To determine healthcare consumers’ attitudes toward physician and personal use of HIE, and factors associated with their attitudes.
Cross-sectional telephone survey.
English-speaking residents of the Hudson Valley of New York.
Consumer reported attitudes towards HIE.
Of 199 eligible residents contacted, 170 (85%) completed the survey: 67% supported physician HIE use and 58% reported interest in using HIE themselves. Multivariate analysis suggested supporters of physician HIE were more likely to be caregivers for chronically ill individuals (OR 4.6, 95% CI 1.06, 19.6), earn more than $100,000 yearly (OR 3.5, 95% CI 1.2, 10.0), and believe physician HIE would improve the privacy and security of their medical records (OR 2.9, 95% CI 1.05, 7.9). Respondents interested in using personal HIE were less likely to be female (OR 0.4, 95% CI 0.1, 0.98), and more likely to be frequent Internet-users (OR 3.3, 95% CI 1.03, 10.6), feel communication among their physicians was inadequate (OR 6.7, 95% CI 1.7, 25.3), and believe personal HIE use would improve communication with their physicians (OR 4.7, 95% CI 1.7, 12.8).
Consumer outreach to gain further support for ongoing personal and physician HIE efforts is needed and should address consumer security concerns and potential disparities in HIE acceptance and use.
The online version of this article (doi:10.1007/s11606-011-1733-6) contains supplementary material, which is available to authorized users.

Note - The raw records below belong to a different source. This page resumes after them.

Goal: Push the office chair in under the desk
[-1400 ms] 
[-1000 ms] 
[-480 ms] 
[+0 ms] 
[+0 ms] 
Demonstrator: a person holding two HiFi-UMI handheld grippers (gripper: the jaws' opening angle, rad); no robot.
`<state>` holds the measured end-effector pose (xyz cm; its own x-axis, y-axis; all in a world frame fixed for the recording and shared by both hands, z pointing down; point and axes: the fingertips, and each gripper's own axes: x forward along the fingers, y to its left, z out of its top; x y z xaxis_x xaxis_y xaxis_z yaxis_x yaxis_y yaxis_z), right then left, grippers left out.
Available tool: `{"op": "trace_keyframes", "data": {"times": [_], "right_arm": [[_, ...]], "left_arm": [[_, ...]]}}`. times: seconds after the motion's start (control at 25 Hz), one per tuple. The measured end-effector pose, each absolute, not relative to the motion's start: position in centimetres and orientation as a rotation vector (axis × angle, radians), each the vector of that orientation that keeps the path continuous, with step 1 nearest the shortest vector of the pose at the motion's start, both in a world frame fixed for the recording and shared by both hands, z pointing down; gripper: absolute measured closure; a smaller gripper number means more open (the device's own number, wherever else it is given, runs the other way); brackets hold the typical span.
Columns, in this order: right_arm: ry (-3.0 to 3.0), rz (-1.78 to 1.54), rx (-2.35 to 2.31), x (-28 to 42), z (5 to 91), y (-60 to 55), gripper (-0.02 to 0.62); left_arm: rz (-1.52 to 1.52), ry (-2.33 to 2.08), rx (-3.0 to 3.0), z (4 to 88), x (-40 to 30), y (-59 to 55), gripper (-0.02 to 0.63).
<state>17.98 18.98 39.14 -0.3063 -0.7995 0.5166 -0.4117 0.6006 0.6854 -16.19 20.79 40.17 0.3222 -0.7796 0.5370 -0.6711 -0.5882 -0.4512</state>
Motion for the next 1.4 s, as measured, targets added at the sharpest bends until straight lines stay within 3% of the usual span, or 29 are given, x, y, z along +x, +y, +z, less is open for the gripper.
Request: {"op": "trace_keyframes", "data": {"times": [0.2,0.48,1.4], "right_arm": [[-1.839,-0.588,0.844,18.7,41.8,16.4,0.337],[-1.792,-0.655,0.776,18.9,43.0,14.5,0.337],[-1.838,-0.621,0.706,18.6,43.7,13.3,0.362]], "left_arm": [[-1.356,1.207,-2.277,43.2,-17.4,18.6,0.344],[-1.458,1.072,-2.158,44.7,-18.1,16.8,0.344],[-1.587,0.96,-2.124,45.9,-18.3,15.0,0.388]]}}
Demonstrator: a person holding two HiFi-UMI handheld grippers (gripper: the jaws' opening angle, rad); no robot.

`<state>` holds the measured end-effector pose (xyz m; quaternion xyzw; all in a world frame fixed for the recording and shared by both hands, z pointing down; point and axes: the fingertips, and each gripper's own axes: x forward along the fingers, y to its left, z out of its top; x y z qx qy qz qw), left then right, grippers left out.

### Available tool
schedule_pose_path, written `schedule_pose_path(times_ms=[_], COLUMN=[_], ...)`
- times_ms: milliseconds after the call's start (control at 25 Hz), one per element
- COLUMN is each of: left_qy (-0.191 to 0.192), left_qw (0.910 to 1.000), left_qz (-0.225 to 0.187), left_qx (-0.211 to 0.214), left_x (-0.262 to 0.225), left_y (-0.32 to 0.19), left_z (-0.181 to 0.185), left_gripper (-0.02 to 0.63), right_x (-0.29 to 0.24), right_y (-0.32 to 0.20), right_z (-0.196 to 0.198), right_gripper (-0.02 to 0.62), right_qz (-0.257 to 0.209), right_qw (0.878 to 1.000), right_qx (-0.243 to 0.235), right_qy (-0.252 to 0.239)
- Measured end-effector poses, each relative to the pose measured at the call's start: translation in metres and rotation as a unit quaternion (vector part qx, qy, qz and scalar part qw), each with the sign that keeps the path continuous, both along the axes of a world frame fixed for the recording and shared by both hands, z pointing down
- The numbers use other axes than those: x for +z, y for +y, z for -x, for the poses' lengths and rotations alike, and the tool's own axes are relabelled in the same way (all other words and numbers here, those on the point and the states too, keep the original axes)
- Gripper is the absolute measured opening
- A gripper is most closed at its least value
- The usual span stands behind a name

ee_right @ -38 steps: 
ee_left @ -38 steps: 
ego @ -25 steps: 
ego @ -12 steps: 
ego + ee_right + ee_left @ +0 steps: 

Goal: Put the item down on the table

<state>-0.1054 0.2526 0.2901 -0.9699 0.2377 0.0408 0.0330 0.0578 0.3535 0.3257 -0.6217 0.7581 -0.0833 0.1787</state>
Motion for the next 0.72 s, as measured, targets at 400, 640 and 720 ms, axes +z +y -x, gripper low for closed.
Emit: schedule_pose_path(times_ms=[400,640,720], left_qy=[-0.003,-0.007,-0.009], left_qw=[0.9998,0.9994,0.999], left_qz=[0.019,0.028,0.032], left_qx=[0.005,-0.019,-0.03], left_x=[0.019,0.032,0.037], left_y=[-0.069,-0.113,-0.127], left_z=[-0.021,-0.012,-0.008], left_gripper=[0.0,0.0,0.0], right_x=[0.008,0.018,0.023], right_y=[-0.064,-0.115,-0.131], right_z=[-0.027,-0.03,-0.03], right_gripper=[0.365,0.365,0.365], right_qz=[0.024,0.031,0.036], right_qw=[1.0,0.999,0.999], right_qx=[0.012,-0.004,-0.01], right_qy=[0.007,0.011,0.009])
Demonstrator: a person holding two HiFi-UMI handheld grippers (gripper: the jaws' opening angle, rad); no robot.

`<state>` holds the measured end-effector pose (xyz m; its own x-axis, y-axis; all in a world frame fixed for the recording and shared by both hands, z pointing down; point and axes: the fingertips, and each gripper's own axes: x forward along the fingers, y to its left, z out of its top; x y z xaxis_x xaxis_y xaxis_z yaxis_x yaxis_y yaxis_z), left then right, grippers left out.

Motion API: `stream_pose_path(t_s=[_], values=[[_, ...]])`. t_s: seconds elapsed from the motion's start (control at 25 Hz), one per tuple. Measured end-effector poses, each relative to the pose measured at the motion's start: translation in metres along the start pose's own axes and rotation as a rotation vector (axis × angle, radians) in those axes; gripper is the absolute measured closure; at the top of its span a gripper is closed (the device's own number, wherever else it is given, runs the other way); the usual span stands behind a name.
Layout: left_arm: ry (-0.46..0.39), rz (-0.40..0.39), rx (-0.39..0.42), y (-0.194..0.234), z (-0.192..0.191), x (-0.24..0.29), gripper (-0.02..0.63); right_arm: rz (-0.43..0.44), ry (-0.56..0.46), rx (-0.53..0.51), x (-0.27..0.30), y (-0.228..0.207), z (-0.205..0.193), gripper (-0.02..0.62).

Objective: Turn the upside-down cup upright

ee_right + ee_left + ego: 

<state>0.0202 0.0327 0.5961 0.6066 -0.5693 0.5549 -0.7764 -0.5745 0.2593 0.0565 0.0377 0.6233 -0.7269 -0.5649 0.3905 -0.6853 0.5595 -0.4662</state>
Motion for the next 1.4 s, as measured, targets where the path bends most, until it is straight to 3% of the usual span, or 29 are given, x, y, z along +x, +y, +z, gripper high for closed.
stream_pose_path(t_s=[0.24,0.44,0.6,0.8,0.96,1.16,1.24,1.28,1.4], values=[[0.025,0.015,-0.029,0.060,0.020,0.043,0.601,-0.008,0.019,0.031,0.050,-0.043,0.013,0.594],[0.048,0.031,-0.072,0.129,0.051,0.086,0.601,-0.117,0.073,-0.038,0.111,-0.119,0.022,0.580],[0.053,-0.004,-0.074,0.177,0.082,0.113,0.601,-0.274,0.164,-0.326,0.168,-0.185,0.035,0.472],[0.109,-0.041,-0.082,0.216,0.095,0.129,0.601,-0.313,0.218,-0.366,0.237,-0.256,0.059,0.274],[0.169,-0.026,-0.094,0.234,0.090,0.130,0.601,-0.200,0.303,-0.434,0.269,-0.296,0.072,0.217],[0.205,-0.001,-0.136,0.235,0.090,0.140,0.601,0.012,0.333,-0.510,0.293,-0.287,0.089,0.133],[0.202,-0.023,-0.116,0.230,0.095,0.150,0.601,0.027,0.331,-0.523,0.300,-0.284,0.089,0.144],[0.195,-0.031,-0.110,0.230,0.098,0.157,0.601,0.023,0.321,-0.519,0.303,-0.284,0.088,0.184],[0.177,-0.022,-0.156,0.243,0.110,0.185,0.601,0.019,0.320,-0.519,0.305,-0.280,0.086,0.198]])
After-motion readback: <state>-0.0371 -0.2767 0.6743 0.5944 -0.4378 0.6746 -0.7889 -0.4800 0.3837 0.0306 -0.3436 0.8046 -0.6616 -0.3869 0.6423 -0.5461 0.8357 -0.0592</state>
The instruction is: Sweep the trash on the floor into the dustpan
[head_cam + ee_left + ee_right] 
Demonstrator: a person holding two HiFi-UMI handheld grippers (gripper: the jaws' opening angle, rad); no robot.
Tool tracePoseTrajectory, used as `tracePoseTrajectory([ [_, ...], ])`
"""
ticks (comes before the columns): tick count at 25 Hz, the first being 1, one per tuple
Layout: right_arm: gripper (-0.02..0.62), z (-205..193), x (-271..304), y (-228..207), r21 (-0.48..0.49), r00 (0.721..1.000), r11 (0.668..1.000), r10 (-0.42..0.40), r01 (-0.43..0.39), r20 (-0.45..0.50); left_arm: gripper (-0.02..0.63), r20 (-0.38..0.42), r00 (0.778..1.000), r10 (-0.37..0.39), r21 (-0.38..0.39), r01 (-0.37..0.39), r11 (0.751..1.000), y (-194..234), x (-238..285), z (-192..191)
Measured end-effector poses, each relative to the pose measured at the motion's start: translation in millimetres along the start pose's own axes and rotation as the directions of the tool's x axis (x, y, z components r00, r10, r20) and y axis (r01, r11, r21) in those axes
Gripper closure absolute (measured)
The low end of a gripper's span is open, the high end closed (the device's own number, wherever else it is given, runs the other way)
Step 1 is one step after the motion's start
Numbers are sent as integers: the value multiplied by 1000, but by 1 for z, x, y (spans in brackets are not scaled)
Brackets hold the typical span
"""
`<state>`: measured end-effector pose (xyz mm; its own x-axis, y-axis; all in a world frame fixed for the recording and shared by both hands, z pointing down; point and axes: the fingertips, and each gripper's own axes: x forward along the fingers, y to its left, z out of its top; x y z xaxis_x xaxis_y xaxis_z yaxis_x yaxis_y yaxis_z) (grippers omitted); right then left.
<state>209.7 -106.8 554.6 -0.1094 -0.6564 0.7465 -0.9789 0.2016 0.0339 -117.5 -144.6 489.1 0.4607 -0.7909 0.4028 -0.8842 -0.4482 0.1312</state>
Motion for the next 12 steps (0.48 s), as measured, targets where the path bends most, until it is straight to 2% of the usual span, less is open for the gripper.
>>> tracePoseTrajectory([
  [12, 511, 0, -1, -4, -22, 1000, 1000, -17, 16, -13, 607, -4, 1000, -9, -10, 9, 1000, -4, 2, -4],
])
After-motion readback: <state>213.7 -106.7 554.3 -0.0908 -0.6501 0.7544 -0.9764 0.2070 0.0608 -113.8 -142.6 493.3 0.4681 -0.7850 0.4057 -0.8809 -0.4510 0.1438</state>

Health information exchange (HIE), the sharing of clinical and administrative data electronically across healthcare institutions, has the potential to improve healthcare quality, safety, and efficiency1,2, and the expanded use of HIE has a prominent role in the healthcare reform.3 Healthcare consumers represent important stakeholders as their consent will be required for their medical information to be shared electronically by their physicians and other healthcare providers.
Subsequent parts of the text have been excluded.